Investir dans les résidences touristiques, un choix sous surveillance économique
Oubliez les certitudes : investir dans une résidence touristique n’a jamais été un long fleuve tranquille. La crise sanitaire a mis en lumière les failles béantes de ce type de placement, des failles que Bruno Le Maire, ministre de l’Économie, n’a plus cherché à dissimuler. Il promet aujourd’hui un nouveau cadre pour mieux avertir les épargnants, car trop nombreux sont ceux qui y ont laissé des plumes, souvent sans comprendre où ils mettaient vraiment leur argent.
Les bons et les mauvais investissements en temps de crise
Le secteur du tourisme a encaissé un choc frontal lors de la pandémie. Les résidences touristiques, privées de visiteurs pendant de longs mois, se sont retrouvées à l’arrêt. Conséquence immédiate : beaucoup de gestionnaires ont carrément cessé de verser les loyers aux propriétaires, pendant que d’autres réduisaient unilatéralement les paiements, sans la moindre concertation. Ce genre de situation a mis à mal des foyers qui comptaient sur ces revenus pour équilibrer leur budget. Certains ont tenté de faire valoir leurs droits, mais la législation ne leur a laissé que peu de recours.
La faute, bien souvent, à une méconnaissance flagrante des risques. Attirés par le faible coût du mètre carré, nombre d’investisseurs se sont lancés sans prendre la mesure de l’incertitude qui plane sur ce secteur. À l’inverse, ceux qui ont choisi de miser sur des actifs plus liquides, via des plateformes comme Saxo, s’en sont généralement mieux sortis. Alors que l’économie physique tournait au ralenti, le marché des CFD et du Forex, lui, poursuivait sa course, affichant des rendements parfois insolents. Un paradoxe de taille, alors même qu’on exhortait les Français à soutenir l’économie nationale.
Une réforme pour mieux informer les investisseurs
Face à la grogne des particuliers lésés, une députée de la majorité s’est emparée du dossier.

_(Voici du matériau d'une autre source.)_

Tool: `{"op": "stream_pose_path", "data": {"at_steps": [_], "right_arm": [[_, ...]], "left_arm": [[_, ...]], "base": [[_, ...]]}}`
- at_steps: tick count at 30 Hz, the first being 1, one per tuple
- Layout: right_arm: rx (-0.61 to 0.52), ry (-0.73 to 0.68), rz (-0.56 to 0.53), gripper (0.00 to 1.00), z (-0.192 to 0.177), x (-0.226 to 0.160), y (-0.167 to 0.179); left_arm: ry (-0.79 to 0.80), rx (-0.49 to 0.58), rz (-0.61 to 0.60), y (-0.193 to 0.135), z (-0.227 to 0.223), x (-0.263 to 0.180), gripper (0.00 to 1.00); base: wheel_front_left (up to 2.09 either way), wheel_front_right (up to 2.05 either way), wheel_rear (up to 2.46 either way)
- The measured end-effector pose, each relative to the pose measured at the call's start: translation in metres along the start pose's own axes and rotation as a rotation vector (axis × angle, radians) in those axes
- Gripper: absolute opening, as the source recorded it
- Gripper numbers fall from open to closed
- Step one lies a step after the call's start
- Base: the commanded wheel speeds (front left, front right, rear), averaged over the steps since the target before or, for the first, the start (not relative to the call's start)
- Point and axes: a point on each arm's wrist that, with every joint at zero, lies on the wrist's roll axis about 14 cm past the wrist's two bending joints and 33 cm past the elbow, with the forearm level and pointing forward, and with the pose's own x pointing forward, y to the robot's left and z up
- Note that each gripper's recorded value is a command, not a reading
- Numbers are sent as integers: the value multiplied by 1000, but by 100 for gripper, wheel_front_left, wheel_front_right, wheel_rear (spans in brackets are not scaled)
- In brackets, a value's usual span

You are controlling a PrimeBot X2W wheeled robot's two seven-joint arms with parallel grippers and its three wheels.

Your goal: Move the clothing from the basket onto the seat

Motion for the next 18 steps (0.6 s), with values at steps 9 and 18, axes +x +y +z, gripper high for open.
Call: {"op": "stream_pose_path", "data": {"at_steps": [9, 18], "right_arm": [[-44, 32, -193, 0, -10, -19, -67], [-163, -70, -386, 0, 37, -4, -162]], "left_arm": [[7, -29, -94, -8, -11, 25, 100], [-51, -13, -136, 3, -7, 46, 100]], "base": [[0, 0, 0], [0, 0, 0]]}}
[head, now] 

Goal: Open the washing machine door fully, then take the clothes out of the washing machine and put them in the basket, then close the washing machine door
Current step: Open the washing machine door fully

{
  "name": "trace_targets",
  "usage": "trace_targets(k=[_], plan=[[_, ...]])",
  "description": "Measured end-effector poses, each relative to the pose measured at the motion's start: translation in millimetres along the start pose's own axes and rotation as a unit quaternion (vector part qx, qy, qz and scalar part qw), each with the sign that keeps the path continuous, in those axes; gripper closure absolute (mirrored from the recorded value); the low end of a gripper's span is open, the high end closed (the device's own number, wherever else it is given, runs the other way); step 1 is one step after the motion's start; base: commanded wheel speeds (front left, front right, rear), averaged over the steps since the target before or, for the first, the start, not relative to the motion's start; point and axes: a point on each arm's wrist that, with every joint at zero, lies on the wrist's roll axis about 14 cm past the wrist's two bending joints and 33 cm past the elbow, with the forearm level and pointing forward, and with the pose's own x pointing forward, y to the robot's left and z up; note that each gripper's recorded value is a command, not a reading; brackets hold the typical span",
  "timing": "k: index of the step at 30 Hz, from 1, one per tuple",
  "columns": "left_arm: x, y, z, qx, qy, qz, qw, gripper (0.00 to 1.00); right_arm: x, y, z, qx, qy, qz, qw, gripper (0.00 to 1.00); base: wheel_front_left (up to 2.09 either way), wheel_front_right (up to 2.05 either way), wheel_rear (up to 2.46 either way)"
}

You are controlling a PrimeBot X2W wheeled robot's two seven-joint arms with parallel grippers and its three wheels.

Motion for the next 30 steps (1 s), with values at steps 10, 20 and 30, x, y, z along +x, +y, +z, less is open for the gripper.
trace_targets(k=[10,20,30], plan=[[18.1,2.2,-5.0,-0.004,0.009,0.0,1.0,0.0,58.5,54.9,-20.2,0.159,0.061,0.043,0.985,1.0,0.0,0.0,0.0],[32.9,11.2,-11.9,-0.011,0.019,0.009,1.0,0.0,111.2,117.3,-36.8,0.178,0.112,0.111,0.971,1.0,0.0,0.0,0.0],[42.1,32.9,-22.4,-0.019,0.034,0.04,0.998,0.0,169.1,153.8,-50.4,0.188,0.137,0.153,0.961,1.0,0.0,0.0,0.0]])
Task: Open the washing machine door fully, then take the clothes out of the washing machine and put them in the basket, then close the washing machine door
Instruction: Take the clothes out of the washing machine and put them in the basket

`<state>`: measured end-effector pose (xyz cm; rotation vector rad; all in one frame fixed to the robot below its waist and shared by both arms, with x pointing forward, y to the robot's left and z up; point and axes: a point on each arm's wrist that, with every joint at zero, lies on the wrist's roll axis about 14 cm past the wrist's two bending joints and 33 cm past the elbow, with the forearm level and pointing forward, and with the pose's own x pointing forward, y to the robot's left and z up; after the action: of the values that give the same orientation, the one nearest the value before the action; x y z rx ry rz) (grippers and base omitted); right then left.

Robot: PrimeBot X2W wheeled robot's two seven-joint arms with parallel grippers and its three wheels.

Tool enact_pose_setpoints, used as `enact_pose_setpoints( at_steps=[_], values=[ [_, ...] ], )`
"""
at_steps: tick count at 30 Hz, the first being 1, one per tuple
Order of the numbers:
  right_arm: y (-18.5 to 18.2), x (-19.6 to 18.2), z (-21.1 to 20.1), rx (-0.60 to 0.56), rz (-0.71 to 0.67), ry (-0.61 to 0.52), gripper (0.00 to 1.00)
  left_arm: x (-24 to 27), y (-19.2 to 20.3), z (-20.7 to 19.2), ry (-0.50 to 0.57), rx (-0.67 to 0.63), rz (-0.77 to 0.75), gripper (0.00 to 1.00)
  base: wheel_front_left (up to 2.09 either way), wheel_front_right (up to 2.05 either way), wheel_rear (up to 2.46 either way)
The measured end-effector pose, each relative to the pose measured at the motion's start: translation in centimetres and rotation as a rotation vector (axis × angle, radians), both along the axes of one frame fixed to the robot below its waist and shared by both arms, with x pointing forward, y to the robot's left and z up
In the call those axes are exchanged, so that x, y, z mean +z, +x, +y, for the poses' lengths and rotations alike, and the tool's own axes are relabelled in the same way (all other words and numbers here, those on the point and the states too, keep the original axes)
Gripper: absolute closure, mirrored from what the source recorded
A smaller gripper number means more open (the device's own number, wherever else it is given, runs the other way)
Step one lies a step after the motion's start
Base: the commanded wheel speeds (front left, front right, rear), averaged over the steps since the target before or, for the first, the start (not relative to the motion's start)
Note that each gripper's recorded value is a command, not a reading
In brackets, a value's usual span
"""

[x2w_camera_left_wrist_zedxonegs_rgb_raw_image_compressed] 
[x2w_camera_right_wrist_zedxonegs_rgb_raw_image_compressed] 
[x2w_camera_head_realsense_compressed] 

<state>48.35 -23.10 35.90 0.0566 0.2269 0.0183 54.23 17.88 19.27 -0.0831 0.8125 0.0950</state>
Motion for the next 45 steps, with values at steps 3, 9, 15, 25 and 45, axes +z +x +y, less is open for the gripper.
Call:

Elle a porté la voix des investisseurs devant les institutions, jusqu’à contraindre Bruno Le Maire à sortir du silence. Le ministre a finalement admis la réalité : investir dans une résidence touristique comporte des risques évidents.
Il a surtout reconnu que les particuliers n’étaient pas suffisamment avertis avant de s’engager dans ce type d’opération. Il faut bien comprendre que si le prix du mètre carré y est si bas, ce n’est pas un hasard : la rentabilité dépend de la bonne santé du secteur touristique, et rien n’assure des revenus constants. L’immobilier, présenté trop souvent comme une valeur refuge, s’avère beaucoup plus incertain lorsqu’il repose sur la spéculation et la volatilité du tourisme.
Pas d’indemnisation prévue
La prise de parole du ministre a mis la lumière sur un problème qui, jusque-là, concernait surtout ceux qui avaient déjà subi des pertes. Pourtant, pour les épargnants qui ont vu fondre leurs économies dans ces résidences, l’intervention du gouvernement n’a pas changé la donne.
Beaucoup espéraient un geste, une compensation, au motif qu’ils n’avaient pas été suffisamment informés des dangers. Mais le ministère s’en tient à une promesse : améliorer l’information, sans remettre en cause les pertes déjà subies. Pour les investisseurs lésés, l’amertume demeure. L’histoire retiendra peut-être ce signal d’alarme, mais pour ceux qui ont déjà payé le prix fort, le temps des comptes n’aura pas rimé avec réparation.